Dott.ssa Paola Giardini, Socia Agifar Roma

La “trincea della farmacia” è un luogo comune che definisce la battaglia giornaliera al banco.

La farmacia è il presidio territoriale considerato dal cittadino, il primo punto di informazione e rassicurazione in un momento di confusione e fake news. Non deve passare inosservato il numero di persone che non si sono recate in pronto soccorso perché fermate e filtrate dal farmacista, per telefono o in sede.

Eppure in questo periodo di emergenza causato dal Covid-19, non c’è ancora un decreto preciso e univoco che tuteli la salute del farmacista costretto a lavorare in un clima di apprensione e rischio per sé stesso e il paziente con cui entra in contatto.

Si è parlato con superficialità di speculazione in farmacia ma si fa fatica a riconoscere l’impegno che la figura professionale investe nel risolvere crescenti criticità tecniche e gestionali come l’approvvigionamento di materie prime, farmaci e dispositivi, e l’impennata dei prezzi.

Si allestiscono galenicamente preparazioni idroalcoliche in conformità con quanto prescritto dalla FU, ma, per dispositivi quali guanti, saturimetri e mascherine, la farmacia non può sopperire in alcun modo.

È richiesto al farmacista più assistenza territoriale, spesso senza dare chiare indicazioni sull’attuazione di determinati progetti. Cito l’esempio della consegna a domicilio di farmaci dove non è chiaro l’iter per l’attivazione, essenziale per le farmacie che sono sprovviste di un servizio proprio.

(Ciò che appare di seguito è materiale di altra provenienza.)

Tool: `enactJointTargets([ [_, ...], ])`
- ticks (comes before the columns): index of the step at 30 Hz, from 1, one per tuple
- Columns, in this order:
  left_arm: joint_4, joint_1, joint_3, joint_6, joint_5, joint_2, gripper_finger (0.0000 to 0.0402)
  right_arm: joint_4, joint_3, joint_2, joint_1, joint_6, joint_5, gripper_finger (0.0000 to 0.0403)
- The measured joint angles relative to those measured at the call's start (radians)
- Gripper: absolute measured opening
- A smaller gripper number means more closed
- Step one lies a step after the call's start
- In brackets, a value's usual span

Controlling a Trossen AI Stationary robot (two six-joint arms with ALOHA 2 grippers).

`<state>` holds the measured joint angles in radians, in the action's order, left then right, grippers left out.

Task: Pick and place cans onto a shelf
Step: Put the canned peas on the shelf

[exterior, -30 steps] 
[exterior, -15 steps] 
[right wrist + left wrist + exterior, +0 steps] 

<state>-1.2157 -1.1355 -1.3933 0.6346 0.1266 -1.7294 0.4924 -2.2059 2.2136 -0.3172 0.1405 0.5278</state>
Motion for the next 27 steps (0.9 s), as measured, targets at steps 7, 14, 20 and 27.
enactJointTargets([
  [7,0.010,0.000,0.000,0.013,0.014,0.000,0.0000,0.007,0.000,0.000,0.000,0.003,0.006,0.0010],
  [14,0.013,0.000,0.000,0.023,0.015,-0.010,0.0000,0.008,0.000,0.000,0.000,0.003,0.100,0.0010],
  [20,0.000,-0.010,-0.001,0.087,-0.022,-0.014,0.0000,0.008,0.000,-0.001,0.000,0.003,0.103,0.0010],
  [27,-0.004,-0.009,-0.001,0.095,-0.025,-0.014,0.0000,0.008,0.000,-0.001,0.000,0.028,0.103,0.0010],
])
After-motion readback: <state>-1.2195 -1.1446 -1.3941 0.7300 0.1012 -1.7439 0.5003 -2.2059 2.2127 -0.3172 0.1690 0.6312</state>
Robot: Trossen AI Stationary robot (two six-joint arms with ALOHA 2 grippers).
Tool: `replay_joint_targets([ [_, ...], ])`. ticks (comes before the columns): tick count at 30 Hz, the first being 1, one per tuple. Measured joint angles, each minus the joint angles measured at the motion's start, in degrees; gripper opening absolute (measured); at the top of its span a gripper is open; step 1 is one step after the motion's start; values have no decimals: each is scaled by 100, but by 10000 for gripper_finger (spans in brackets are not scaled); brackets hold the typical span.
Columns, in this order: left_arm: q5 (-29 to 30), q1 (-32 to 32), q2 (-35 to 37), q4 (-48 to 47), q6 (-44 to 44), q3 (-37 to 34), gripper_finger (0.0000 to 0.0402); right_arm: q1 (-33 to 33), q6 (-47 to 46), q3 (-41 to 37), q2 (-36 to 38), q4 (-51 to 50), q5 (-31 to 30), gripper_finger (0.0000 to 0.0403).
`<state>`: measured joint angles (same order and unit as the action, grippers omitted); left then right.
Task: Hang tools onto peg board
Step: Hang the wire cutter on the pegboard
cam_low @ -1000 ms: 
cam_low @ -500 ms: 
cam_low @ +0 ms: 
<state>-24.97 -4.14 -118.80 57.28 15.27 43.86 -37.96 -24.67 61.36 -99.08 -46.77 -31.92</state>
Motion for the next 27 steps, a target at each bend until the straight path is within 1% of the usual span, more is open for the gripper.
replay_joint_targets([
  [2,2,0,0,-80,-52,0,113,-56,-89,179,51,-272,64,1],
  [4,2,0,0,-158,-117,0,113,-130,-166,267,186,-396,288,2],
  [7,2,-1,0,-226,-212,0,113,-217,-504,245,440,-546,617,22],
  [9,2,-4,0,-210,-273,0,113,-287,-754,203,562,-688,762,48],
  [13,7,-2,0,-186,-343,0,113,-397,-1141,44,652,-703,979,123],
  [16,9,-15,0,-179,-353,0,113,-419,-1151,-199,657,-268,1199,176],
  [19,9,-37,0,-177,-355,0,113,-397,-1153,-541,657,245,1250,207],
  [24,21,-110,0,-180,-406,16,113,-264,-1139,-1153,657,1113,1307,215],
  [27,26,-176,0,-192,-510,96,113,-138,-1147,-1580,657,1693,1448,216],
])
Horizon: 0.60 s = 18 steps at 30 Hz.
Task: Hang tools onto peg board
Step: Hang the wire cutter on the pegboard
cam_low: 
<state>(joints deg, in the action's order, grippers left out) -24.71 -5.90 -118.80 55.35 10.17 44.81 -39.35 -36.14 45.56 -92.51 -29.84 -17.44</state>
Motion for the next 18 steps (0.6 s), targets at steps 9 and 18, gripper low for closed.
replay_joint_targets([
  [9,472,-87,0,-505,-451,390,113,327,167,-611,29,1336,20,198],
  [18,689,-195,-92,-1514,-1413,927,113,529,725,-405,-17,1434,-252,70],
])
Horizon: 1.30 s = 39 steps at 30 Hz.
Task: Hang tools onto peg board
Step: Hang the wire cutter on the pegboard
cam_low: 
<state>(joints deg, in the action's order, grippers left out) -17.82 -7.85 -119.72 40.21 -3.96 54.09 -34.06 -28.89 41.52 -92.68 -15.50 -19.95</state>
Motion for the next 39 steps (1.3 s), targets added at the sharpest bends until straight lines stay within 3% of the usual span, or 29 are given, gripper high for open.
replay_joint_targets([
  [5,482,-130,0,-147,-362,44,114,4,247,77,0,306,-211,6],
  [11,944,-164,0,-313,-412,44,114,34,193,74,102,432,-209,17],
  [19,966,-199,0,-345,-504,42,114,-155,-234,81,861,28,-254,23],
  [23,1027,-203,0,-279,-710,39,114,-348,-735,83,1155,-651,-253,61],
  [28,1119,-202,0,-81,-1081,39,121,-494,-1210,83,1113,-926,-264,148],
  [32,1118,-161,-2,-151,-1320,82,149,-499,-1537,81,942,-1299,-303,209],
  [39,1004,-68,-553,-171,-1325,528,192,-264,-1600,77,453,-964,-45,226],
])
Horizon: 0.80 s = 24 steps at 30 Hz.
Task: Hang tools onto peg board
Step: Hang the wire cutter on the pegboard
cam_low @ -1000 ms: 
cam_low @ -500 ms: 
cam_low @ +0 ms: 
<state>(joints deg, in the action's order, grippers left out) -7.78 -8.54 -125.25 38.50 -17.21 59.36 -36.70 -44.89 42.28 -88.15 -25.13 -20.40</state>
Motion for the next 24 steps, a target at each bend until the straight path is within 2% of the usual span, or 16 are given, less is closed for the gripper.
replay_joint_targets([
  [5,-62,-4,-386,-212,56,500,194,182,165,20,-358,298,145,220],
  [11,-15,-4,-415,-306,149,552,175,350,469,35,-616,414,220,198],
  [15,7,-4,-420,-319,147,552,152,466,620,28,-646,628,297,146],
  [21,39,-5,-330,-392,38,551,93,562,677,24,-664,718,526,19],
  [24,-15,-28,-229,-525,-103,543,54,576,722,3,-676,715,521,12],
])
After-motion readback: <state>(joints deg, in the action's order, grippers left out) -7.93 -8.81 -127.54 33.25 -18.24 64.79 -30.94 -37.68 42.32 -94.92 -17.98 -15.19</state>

È stata concessa ai medici di famiglia la semplificazione della trasmissione delle ricette elettroniche e Dp, ma non si è tenuto conto delle difficoltà riscontrabili dal farmacista. Aumenta il tempo di permanenza del paziente in sede dal momento che si deve procedere con la dettatura del codice NRE e la stampa della ricetta; per non parlare delle innumerevoli incomprensioni che si vengono a creare tra cittadino e operatore sanitario.

Rimane da chiarire la ricetta rossa Webcare, spesso inviata per e-mail dal medico senza considerare che in farmacia non si può accettare la copia della medesima bensì l’originale.

Alla fatica quotidiana si aggiunge lo stress emotivo in quanto il farmacista non si sente e non è tutelato.

Non c’è un’ordinanza che dia limitazioni sull’orario di apertura della farmacia che assicura un servizio laddove i restanti esercizi commerciali sono chiusi. Aumenta la probabilità di rapina; un evento traumatico da un punto di vista economico e psicologico, soprattutto in questo momento storico.

La categoria ha allestito schermi di plexiglass in quanto costretta a lavorare, nel migliore dei casi, con mascherine monouso per più delle otto ore consentite. È una scelta della singola farmacia far rispettare le distanze nel locale e chiedere al paziente di entrare con naso e bocca coperti. Solo in caso di particolare criticità o laddove non venisse garantito un adeguato sistema di protezione individuale, l’esercizio farmaceutico può richiedere di favorire il lavoro a battenti chiusi.

L’accesso in farmacia non è regolamentabile, a differenza degli studi medici o dei presidi di primo soccorso. Ciò nonostante, il farmacista è ritenuto un operatore sanitario ma è l’unico a non avere il diritto di sottoporsi al tampone per il coronavirus.

Considerando che mediamente 200 persone entrano nel presidio farmaceutico al giorno, è ora di valutare cosa accadrebbe se un farmacista venisse contagiato dal Covid-19.